Instance-based Transfer Learning for Multilingual Deep Retrieval
Perhaps the simplest type of multilingual transfer learning is instance-based transfer learning, in which data from the target language and the auxiliary languages are pooled, and a single model is learned from the pooled data. It is not immediately obvious when instance-based transfer learning will improve performance in this multilingual setting: for instance, a plausible conjecture is this kind of transfer learning would help only if the auxiliary languages were very similar to the target. Here we show that at large scale, this method is surprisingly effective, leading to positive transfer on all of 35 target languages we tested. We analyze this improvement and argue that the most natural explanation, namely direct vocabulary overlap between languages, only partially explains the performance gains: in fact, we demonstrate target-language improvement can occur after adding data from an auxiliary language with no vocabulary in common with the target. This surprising result is due to the effect of transitive vocabulary overlaps between pairs of auxiliary and target languages.
1.1 Background and Overview
In deep retrieval, the goal is to learn to retrieve relevant documents from a large corpus of candidates, based on similarity to a query document. In multilingual transfer learning, we wish to improve performance on some task by using data from auxiliary languages to improve performance on a designated target language. Perhaps the simplest type of multilingual transfer learning is instance-based transfer learning, in which data from the target language and the auxiliary languages are pooled, and a single model is learned from the pooled data. It is not immediately obvious when instance-based transfer learning will improve performance in this multilingual setting: for instance, a plausible conjecture is that pooling data in this way would only improve performance if the amount of auxiliary data was carefully balanced with the amount of target data, or if the auxiliary languages were carefully selected to be highly similar to the target.
In this paper we explore the behavior of instance-based transfer learning on a very large-scale task with dozens of auxiliary languages. We show that this method is surprisingly effective, leading to positive transfer on all of 35 target languages we tested, and relative improvements of up to 80%.
Analysis of this result reveals a number of influences on transfer-learning performance. Unsurprisingly, performance is improved more when the available target language data is limited, and when there is the largest overlap between target and auxiliary language vocabularies. However, analysis suggests that these effects are only a partial explanation of the effectiveness of instance-based transfer. To support this argument, we demonstrate that multilingual instance-based transfer can lead to target-language improvement after adding data from an auxiliary language with no vocabulary in common with the target: this surprising result is due to the effect of transitive vocabulary overlaps between pairs of auxiliary and target languages.
1.2 Next-Sentence Prediction as Multilingual Deep Retrieval
We examine the problem of deep retrieval on the task of next sentence prediction (NSP), where the goal is to identify the next sentence in a document from among a corpus of hundreds of millions of candidate sentences across dozens of languages, given only the current sentence as context.
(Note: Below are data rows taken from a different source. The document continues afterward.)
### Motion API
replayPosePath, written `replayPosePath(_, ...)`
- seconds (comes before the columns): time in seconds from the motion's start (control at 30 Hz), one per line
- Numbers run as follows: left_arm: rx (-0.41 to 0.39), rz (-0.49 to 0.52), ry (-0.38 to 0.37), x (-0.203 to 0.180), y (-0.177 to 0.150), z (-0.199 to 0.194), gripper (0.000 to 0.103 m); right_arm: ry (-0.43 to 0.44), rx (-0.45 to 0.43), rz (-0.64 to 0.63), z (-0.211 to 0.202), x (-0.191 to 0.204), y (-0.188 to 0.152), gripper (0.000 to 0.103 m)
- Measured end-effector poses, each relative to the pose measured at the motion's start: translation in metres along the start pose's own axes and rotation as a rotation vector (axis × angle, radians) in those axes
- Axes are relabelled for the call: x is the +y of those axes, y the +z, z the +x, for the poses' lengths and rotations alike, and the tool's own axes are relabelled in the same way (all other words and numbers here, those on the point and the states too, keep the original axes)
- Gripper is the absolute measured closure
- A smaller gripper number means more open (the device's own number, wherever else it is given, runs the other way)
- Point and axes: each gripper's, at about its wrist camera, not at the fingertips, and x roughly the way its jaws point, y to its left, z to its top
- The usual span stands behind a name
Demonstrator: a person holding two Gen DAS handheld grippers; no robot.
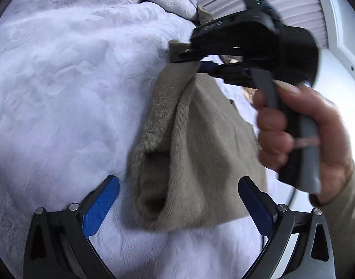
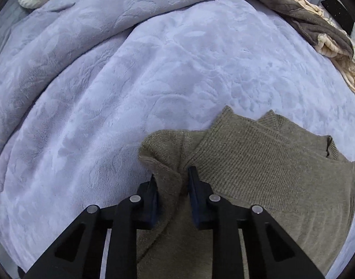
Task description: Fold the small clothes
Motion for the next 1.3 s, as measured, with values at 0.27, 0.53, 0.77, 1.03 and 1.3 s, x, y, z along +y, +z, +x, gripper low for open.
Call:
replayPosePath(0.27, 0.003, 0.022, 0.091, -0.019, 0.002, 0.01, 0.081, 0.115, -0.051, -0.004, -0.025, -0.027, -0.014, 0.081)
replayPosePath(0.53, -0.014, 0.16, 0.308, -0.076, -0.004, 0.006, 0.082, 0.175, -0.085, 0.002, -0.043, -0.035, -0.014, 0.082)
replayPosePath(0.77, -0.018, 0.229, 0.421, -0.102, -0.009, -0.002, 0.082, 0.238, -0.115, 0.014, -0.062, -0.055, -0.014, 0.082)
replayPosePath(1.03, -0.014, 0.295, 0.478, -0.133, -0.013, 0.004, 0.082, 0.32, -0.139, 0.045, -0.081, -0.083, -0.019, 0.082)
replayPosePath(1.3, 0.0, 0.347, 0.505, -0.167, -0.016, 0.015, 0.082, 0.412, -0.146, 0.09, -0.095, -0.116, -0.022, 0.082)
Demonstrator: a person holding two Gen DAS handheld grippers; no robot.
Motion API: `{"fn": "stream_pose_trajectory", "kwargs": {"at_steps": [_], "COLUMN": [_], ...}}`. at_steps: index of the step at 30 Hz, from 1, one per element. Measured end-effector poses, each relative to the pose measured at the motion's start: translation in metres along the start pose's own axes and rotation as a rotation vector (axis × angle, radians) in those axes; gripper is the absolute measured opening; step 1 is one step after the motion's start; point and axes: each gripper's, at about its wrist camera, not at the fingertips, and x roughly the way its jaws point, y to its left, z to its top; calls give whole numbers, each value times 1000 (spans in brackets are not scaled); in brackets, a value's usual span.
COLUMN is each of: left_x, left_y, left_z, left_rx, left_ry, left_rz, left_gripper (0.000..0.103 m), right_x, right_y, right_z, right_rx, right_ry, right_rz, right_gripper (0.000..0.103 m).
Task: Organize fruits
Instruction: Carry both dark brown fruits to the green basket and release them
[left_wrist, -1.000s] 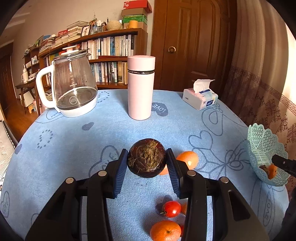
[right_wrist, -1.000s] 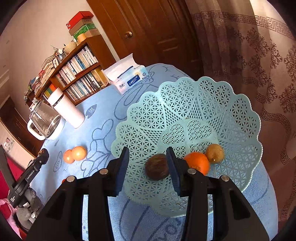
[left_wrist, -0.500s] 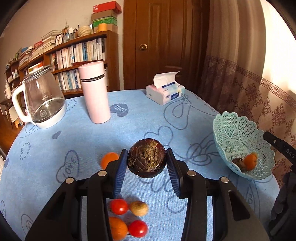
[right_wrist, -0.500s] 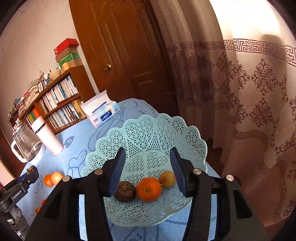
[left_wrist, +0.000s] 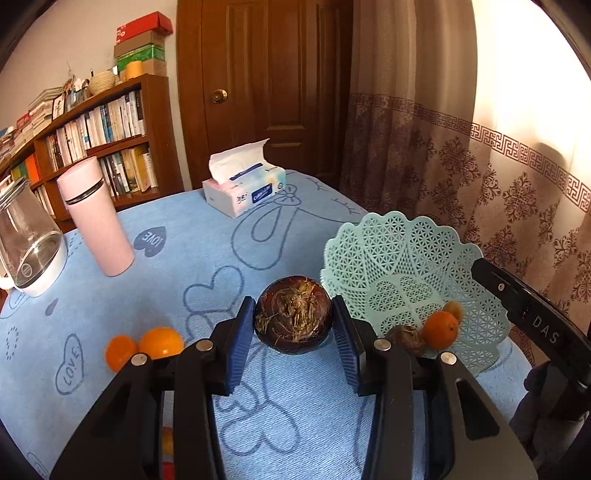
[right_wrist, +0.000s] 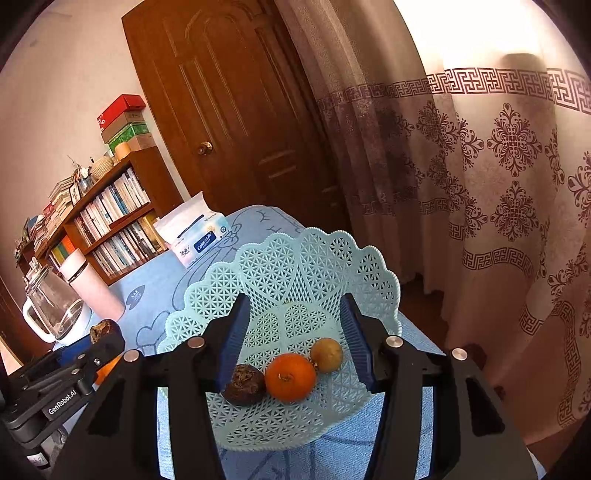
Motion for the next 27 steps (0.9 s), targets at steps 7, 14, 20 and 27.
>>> {"fn": "stream_pose_trajectory", "kwargs": {"at_steps": [7,14,20,27], "left_x": [18,27,23,19], "left_y": [-30,-40,-34,-21], "left_z": [3,4,5,5], "left_rx": [47,70,50,12], "left_ry": [14,12,-7,-11], "left_rz": [-46,-39,-25,-3], "left_gripper": [43,54,65,73], "right_x": [-2,-3,-4,-4], "right_y": [-12,-11,-11,-10], "right_z": [1,1,0,0], "right_rx": [55,50,52,45], "right_ry": [-16,-24,-27,-31], "right_rz": [-21,-19,-19,-17], "right_gripper": [58,58,58,59]}}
NSP has many important applications to areas such as question answering Rajpurkar et al. (2018), language model training Devlin et al. (2018), summarization Liu et al. (2019) and conversational modeling Vinyals and Le (2015).
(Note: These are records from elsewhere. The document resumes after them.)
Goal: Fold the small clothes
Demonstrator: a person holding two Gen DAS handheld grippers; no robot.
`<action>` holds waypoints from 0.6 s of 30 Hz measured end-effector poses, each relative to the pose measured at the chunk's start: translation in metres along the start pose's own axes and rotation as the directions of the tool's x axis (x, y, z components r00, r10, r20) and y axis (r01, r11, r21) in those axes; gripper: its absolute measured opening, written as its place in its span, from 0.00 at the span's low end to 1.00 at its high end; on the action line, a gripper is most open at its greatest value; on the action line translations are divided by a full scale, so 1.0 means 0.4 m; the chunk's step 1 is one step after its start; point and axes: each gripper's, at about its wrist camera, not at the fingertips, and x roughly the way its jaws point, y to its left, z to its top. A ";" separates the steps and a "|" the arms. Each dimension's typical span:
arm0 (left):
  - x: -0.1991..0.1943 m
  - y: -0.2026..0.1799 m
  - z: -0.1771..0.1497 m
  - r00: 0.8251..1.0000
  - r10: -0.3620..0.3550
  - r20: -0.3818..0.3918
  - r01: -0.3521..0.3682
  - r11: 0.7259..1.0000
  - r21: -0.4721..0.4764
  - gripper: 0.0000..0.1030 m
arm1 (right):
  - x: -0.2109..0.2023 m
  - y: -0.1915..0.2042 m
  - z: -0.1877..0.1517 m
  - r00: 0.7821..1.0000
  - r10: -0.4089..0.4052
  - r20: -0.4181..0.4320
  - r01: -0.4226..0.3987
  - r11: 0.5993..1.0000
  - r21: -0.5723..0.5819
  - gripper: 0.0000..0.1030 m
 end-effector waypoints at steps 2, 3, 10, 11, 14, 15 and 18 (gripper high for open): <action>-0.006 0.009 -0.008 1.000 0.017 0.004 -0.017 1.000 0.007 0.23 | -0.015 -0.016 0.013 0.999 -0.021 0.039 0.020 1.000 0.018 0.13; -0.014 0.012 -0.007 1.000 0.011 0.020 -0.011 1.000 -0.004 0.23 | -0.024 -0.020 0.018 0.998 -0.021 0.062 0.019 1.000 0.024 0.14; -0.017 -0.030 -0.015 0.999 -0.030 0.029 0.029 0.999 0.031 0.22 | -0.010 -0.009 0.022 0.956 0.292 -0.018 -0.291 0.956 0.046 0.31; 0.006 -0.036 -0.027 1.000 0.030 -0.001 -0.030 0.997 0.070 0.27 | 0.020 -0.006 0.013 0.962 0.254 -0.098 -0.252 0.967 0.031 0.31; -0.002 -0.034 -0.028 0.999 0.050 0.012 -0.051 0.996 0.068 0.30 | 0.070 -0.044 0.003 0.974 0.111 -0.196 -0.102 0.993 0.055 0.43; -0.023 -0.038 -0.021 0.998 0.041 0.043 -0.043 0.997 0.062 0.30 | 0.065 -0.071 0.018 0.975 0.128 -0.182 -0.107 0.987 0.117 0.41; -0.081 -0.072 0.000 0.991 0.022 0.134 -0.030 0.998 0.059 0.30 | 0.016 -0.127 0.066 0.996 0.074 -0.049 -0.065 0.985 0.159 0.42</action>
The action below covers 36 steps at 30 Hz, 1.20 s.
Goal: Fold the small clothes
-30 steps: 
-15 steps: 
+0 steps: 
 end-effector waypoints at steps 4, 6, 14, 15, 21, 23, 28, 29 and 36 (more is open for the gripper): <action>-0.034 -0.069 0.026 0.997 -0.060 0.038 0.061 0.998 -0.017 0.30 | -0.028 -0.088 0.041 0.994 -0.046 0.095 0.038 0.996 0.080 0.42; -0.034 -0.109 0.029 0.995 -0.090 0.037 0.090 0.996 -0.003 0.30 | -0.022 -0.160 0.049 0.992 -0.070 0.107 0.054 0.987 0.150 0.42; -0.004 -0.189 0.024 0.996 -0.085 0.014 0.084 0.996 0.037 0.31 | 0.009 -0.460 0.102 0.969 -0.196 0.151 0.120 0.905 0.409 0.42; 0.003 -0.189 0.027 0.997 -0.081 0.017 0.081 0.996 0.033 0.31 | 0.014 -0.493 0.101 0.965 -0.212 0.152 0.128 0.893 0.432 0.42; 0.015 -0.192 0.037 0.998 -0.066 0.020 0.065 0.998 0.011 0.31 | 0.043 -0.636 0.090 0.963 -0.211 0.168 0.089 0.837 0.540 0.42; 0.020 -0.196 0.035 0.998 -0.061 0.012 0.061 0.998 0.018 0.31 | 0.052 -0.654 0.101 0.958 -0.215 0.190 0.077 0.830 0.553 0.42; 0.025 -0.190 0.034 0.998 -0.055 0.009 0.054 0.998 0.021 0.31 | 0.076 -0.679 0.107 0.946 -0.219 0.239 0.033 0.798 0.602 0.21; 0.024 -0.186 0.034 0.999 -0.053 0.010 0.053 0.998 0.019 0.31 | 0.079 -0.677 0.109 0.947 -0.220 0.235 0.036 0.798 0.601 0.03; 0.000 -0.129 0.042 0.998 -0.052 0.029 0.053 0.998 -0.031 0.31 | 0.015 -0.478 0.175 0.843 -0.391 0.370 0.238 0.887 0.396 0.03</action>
While NSP has been well studied from the perspective of sequence modeling Ghosh et al. (2016) and binary classification Devlin et al. (2018), we follow an alternative line of work that models the problem as an instance of deep retrieval in an extremely large output space Logeswaran and Lee (2018); Henderson et al. (2017); Reddi et al. (2019). Specifically, we generate a shared set of unigram and bigram features representing the current and next sentences in a NSP pair. We then train a feed-forward neural network that learns to maximize the dot-product between these consecutive sentences, as represented by the learned embedding vectors of each of the shared vocabulary’s n-gram tokens Logeswaran and Lee (2018).
This architecture allows us to efficiently use an extremely large vocabulary of simple unigrams and bigrams that more computationally intensive techniques do not currently permit. Using such large vocabularies, these models are able to identify and exploit tiny cross-lingual dependencies found among the many tail n-grams observed in the large unsupervised monolingual datasets available in many languages across the internet. This is in contrast to other work that tries to learn multilingual embeddings via attention Logeswaran and Lee (2018), shared cross-lingual embedding spaces Chen and Cardie (2018), cross-lingual mapping functions Xu et al. (2018), other outside structure Wang et al. (2013); Spohr et al. (2011) and domain knowledge Plank and Agić (2018); Koehn and Knight (2002).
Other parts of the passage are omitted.